Oxford's Royal Cars will put CCTV in all of its cabs
A Safety conscious taxi firm has set out on a mission to be the first with CCTV in all of it’s cars.
Enjoy peace of mind knowing Royal Cars have installed CCTV in all of it's taxis
Those hopping into Royal Cars will be filmed as soon as the ignition starts, in a bid to make it the ‘safest taxi company in Oxfordshire’.
Nick Breakspear, the business development manager at Royal Cars, said:
“So long as the car is on, the CCTV will be on too.
It will be put on the windscreen in the middle – like a dash-cam footage but looking in and out of the car.
The camera will be switched on all the time and passengers can’t opt-out. Footage will be kept for a month, and it will detect the driver and passengers as well.
It’s difficult to say what the camera will be looking at, but it’s pointing straight.”
He said the cameras are ‘top of the range’ and explained some of their features:
“They will have full HD and custom sensors to see the driver and what they are doing.
They have an eye motion detector to see if the drivers are looking at the road or if they are looking at their phones or anything.
All of this information will get reported to us straight away.
But the footage will only be accessible to us, the police and the city council and we won’t access it unless we have to.
We are not going to be looking at the footage but we have done it so we can be the safest taxi company in Oxfordshire.
There will be that peace of mind for people that if anything happens, then there will be a record of it.”
He explained that the cameras will not pick up any audio, in line with privacy laws.
The private hire cabs are installing the high-tech cameras into 75 of their own cars.

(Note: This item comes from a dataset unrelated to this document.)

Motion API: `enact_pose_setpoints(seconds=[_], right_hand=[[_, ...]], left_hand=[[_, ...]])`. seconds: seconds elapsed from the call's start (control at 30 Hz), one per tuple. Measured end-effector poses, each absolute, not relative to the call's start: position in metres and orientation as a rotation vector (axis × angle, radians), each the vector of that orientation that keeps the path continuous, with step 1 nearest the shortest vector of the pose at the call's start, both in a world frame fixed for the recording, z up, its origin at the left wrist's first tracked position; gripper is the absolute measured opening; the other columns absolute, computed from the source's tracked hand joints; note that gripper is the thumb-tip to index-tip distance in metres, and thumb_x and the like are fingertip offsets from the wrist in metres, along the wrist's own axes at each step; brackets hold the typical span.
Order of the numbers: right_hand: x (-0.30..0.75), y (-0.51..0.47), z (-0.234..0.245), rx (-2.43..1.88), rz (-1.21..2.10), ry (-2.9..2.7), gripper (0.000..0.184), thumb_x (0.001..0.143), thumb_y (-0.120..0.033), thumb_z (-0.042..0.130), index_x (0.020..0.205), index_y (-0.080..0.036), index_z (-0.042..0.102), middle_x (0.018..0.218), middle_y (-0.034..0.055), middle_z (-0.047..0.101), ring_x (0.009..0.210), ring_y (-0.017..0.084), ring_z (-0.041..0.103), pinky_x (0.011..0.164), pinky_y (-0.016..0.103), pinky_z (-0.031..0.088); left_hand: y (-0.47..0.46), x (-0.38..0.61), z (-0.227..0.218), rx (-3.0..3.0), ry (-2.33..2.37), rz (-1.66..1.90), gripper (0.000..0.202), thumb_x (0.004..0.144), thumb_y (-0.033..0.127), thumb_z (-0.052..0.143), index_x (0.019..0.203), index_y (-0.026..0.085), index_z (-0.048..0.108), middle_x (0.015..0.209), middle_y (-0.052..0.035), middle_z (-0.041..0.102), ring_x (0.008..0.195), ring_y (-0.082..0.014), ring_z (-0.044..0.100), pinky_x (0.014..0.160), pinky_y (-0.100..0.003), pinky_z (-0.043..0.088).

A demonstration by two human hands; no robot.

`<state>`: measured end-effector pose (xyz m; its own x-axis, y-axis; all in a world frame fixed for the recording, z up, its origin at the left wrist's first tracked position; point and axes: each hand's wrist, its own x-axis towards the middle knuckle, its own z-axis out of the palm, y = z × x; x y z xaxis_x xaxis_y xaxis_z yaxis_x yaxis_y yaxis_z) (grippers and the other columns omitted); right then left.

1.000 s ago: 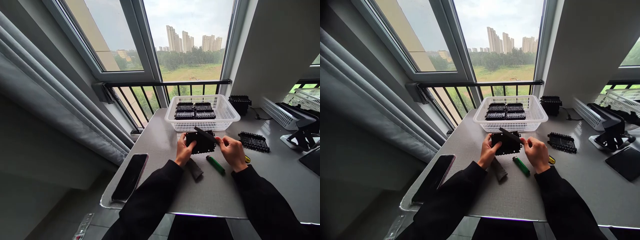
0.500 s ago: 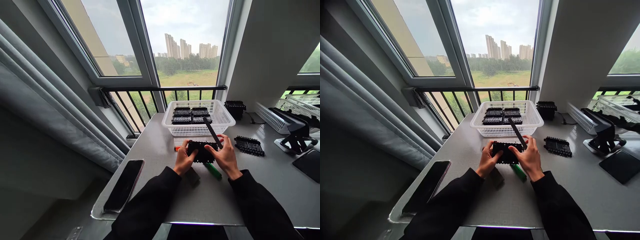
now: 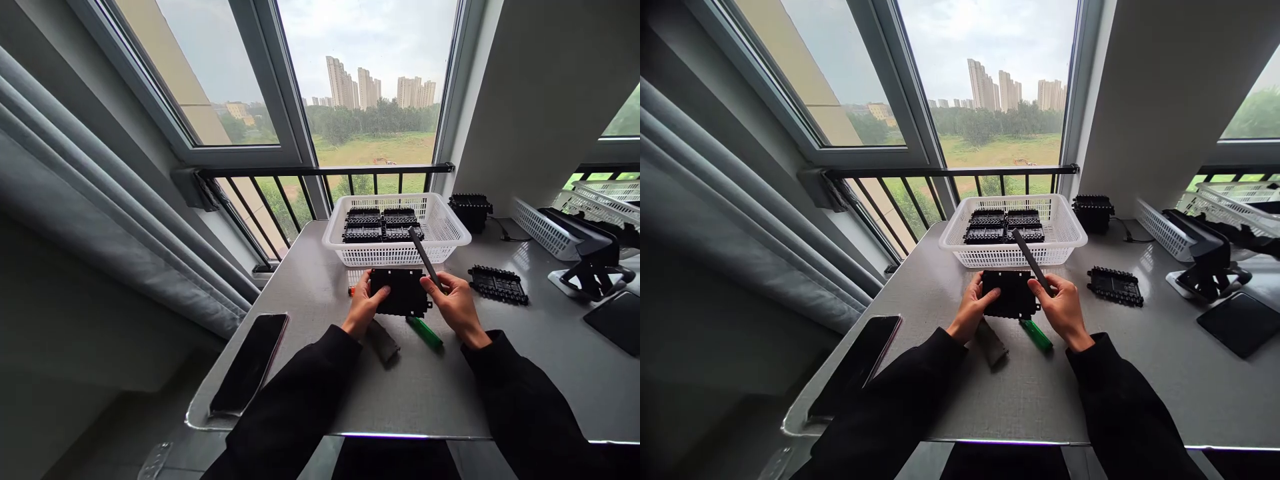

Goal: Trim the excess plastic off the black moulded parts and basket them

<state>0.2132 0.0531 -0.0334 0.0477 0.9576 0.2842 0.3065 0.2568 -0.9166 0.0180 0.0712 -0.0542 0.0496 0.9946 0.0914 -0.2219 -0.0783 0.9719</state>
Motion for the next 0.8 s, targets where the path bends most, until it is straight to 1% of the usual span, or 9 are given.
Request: enact_pose_setpoints(seconds=[0.13,0.2,0.3,0.4,0.5,0.6,0.67,0.73,0.8], right_hand=[[0.210,0.052,-0.034,-1.232,0.788,-1.510,0.039,0.081,-0.055,0.063,0.079,-0.017,0.069,0.075,0.0036,0.066,0.066,0.018,0.059,0.060,0.027,0.046],[0.209,0.052,-0.034,-1.246,0.785,-1.515,0.039,0.080,-0.055,0.064,0.083,-0.017,0.071,0.079,0.0048,0.069,0.069,0.019,0.062,0.063,0.029,0.048],[0.211,0.052,-0.031,-1.294,0.780,-1.522,0.040,0.078,-0.055,0.066,0.091,-0.018,0.073,0.087,0.0075,0.072,0.077,0.023,0.066,0.068,0.032,0.050],[0.213,0.052,-0.028,-1.300,0.857,-1.548,0.044,0.074,-0.054,0.070,0.100,-0.019,0.073,0.090,0.0085,0.073,0.082,0.025,0.067,0.071,0.035,0.051],[0.213,0.051,-0.025,-1.237,1.011,-1.579,0.046,0.073,-0.052,0.073,0.106,-0.019,0.071,0.090,0.0074,0.074,0.083,0.025,0.068,0.073,0.034,0.052],[0.212,0.051,-0.024,-1.140,1.111,-1.548,0.042,0.073,-0.050,0.073,0.100,-0.017,0.072,0.088,0.0069,0.073,0.082,0.023,0.068,0.071,0.033,0.052],[0.213,0.052,-0.025,-1.149,1.071,-1.486,0.040,0.074,-0.051,0.072,0.094,-0.016,0.072,0.082,0.0063,0.072,0.075,0.022,0.066,0.065,0.031,0.051],[0.215,0.053,-0.026,-1.201,0.982,-1.421,0.041,0.075,-0.051,0.071,0.092,-0.014,0.072,0.076,0.0053,0.070,0.068,0.019,0.063,0.060,0.029,0.049],[0.217,0.055,-0.028,-1.229,0.907,-1.380,0.042,0.075,-0.052,0.070,0.092,-0.014,0.072,0.074,0.0046,0.068,0.064,0.017,0.060,0.057,0.028,0.046]], left_hand=[[0.072,0.018,-0.057,1.228,1.099,1.364,0.050,0.066,0.041,0.079,0.103,0.021,0.054,0.091,-0.0024,0.065,0.085,-0.0189,0.063,0.077,-0.031,0.050],[0.072,0.019,-0.058,1.203,1.102,1.409,0.048,0.068,0.042,0.077,0.104,0.021,0.053,0.091,-0.0028,0.065,0.086,-0.0187,0.062,0.078,-0.031,0.049],[0.075,0.019,-0.060,1.087,1.060,1.496,0.043,0.069,0.041,0.076,0.099,0.020,0.054,0.091,-0.0028,0.065,0.088,-0.0179,0.062,0.080,-0.030,0.049],[0.077,0.019,-0.061,0.901,1.039,1.566,0.043,0.067,0.038,0.077,0.096,0.019,0.053,0.090,-0.0021,0.065,0.084,-0.0164,0.062,0.078,-0.029,0.050],[0.076,0.019,-0.059,0.785,1.006,1.539,0.046,0.061,0.034,0.081,0.092,0.018,0.052,0.085,-0.0006,0.065,0.077,-0.0149,0.063,0.073,-0.028,0.051],[0.072,0.019,-0.056,0.824,0.985,1.475,0.046,0.056,0.032,0.082,0.083,0.020,0.048,0.072,0.0039,0.062,0.063,-0.0121,0.059,0.062,-0.025,0.049],[0.069,0.020,-0.052,0.910,1.022,1.444,0.046,0.055,0.031,0.083,0.080,0.020,0.045,0.066,0.0059,0.060,0.057,-0.0107,0.056,0.057,-0.022,0.045],[0.066,0.020,-0.049,1.028,1.070,1.391,0.045,0.054,0.029,0.083,0.080,0.020,0.046,0.067,0.0054,0.061,0.057,-0.0104,0.056,0.056,-0.021,0.043],[0.063,0.021,-0.046,1.149,1.078,1.304,0.045,0.056,0.027,0.082,0.087,0.020,0.050,0.069,0.0041,0.063,0.057,-0.0108,0.057,0.056,-0.021,0.042]])
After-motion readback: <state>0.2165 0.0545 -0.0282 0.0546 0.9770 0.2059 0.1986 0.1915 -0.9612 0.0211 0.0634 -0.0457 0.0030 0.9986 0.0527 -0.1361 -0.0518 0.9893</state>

It will then be rolled out to all of the drivers with their own motors.
As an incentive, drivers with cameras will be put on the ‘upper cars’ list which means they will be offered more high-end work from top account holders and pick-ups from hotels first.
Oxford City Council announced it was hoping to make audio-visual recording compulsory in the 681 licensed taxis and private hire vehicles by 2015.
At the time it was supported by drivers and the City of Oxford Taxi Cab Association (COLTA) but was also met with a barrage of criticism including from privacy campaigners.
The plans were then shelved in 2013 when the council licensing bosses admitted it would intrude on privacy.
Colin Cook, who is the head of licensing at the council said: “There has never been a problem with cabs having CCTV as long we they are compliant with data protection regulations.”
The secretary of COLTA welcomed the plans for Royal Cars, but admitted it wouldn’t push its own black cabbies.
Sajad Khan said:
“CCTV is a good thing to have in cars, no doubt. It’s not just passengers’ safety, but the drivers safety too. We had discussions about CCTV too, but it’s not a mandatory requirement. It would work if the driver had control and could turn it on and off.”